Turnbull’s message was ambiguous. On the one hand, he twice said “if there is an attack on the United States”. That appears to limit the scope of his promise to situations in which North Korea attacks first. But he also twice invokes the ANZUS Treaty, which does not plainly limit its commitments to situations where an enemy strikes first (JG Starke’s ANZUS Treaty Alliance explores this point).
At the same time, Turnbull did not specifically commit to providing military support, and the ANZUS Treaty does not require that either. The words about “how that manifests itself will obviously depend on the circumstances and the consultations with our allies” seem designed to give him some wiggle room here.
But then the “joined at the hip” language seems to push back the other way, suggesting we’d support America wholeheartedly in whatever it decides to do. So too did the timing and context of Turnbull’s statement, which was made when Trump was firing off wildly-worded threats of military action against Pyongyang, and was clearly intended to endorse and support those threats. That is certainly how it was received in Washington.
Turnbull hedging his bets?
The obvious interpretation is that Turnbull was trying to have his cake and eat it too. He hoped that by talking tough he would ingratiate himself with Trump and impress Australian voters, while slipping in a phrase or two that he could use to slide out of the apparent commitment if push came to shove.
This interpretation is supported by a fine piece of reporting from Gideon Rachman at the Financial Times last month: “Mr Turnbull has said that Australia would join a war on the Korean peninsula ‘if there is an attack on the US’. But Australian officials warn that the situation would be very different if a Korean war is initiated by a US pre-emptive strike. In that case, Australia would not fight alongside America.”
This raises a few interesting questions. Is the view of these officials shared by the Prime Minister?
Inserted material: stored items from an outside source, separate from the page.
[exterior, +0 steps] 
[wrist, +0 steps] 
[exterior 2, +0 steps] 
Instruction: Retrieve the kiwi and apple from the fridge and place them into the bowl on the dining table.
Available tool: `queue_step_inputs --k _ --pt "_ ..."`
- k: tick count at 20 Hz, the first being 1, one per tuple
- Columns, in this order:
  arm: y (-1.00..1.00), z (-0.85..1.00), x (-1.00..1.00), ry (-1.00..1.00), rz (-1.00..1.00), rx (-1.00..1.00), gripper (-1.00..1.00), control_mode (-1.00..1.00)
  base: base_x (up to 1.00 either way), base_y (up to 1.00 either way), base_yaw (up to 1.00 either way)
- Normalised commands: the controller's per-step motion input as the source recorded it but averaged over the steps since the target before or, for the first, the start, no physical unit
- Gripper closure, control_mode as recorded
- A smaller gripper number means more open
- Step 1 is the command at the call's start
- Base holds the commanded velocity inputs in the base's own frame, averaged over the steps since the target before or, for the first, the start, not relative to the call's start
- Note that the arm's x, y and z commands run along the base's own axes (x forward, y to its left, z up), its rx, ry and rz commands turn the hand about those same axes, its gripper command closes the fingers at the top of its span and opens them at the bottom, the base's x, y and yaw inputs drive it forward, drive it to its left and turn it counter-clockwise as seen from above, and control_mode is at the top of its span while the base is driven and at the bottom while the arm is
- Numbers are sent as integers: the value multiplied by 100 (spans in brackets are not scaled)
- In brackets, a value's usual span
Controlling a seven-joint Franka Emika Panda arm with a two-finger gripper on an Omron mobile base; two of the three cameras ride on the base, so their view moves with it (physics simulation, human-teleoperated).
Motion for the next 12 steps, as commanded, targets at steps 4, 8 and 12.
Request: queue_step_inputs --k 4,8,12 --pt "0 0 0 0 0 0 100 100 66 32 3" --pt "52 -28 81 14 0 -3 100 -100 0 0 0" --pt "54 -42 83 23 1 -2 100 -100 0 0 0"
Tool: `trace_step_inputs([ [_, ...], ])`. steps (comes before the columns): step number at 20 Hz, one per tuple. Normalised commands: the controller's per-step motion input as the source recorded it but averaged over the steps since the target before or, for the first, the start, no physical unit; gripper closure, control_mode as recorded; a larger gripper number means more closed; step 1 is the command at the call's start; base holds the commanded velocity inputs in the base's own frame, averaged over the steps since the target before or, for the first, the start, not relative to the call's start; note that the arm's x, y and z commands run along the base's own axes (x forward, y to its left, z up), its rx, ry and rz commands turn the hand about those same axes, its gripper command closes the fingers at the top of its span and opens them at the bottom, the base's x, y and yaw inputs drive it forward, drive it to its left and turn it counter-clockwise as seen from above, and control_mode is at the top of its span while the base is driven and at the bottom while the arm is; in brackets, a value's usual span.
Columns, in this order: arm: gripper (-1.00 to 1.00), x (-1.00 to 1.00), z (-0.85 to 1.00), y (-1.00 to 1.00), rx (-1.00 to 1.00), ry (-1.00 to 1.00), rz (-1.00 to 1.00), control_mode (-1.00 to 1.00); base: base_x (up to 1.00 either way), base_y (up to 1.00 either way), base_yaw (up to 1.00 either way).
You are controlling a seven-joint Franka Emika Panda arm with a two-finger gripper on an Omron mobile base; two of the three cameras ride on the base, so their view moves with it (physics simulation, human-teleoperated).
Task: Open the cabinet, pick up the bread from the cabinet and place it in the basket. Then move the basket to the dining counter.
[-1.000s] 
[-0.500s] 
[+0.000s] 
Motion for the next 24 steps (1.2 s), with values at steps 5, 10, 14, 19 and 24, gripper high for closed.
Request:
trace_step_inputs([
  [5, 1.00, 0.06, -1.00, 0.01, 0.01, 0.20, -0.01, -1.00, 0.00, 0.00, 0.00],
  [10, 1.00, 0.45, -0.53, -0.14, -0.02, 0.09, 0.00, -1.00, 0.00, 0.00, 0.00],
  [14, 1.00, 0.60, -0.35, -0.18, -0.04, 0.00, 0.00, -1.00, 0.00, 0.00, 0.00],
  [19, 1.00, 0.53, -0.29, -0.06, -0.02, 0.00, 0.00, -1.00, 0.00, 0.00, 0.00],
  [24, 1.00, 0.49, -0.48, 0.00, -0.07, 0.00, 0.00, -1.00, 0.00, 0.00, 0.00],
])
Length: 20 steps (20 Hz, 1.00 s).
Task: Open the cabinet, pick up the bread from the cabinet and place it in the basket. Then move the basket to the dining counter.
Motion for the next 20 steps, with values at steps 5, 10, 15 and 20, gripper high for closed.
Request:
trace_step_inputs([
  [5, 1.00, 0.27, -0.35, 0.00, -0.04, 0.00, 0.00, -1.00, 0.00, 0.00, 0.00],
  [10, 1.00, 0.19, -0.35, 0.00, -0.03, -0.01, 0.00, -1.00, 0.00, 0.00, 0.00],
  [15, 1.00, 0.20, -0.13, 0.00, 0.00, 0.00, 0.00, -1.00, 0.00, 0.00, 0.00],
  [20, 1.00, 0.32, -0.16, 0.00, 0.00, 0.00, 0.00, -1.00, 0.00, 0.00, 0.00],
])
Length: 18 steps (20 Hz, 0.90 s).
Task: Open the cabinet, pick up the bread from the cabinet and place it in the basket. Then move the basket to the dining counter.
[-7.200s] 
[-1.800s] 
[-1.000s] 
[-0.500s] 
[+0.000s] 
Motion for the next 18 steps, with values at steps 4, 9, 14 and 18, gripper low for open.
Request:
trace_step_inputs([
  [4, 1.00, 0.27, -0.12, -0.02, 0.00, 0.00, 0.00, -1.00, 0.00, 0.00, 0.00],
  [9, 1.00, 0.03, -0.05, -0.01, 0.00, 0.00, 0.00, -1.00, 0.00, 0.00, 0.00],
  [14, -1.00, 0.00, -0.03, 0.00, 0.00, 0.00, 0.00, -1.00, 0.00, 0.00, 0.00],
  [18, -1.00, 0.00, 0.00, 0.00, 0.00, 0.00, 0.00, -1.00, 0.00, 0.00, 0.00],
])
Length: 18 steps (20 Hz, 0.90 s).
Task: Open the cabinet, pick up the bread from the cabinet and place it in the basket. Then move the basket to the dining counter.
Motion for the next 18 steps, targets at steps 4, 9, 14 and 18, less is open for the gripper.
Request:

If so, is that because he thinks a pre-emptive attack would be a mistake? If so, why? Has his reasoning been unambiguously communicated to Washington, or have our allies been left to read about it in the FT?
Perhaps most important, if Australia’s government does think a pre-emptive attack would be a mistake, then would it not be wise to say so officially and publicly?
Turnbull’s statements back in August left a clear impression that Australia supported Trump unconditionally over North Korea. If that is not so, he needs to correct that impression, and explain why.
Annoying Trump worth it
That would, of course, annoy Donald Trump. But it might just help a little to sway the argument in Washington away from a step that would be disastrous for America, as well as for the rest of us.
Doing whatever we can to avoid such a disaster is more important than pleasing the President.
What’s more, Trump and his advisers would be much more annoyed if we allow them to assume Australia’s support, only to be disappointed when the shooting starts. That is the worst time to tell your allies that you are not with them.
One is reminded of Australia’s mistake in 2003, when we helped urge America into a disastrous war that did so much to destroy its position in the Middle East and to undermine its global leadership.
We are in danger of making a similar mistake again.
Last month’s Foreign Policy White Paper immodestly boasted of Australia’s diplomatic weight and its capacity to shape international events to suit our interests. Here is a chance to try to justify those boasts, if we are prepared to risk Donald Trump’s frowns, by setting out a clear Australian position on an issue of major importance to us.
How hollow the White Paper’s boasts will seem if we do not.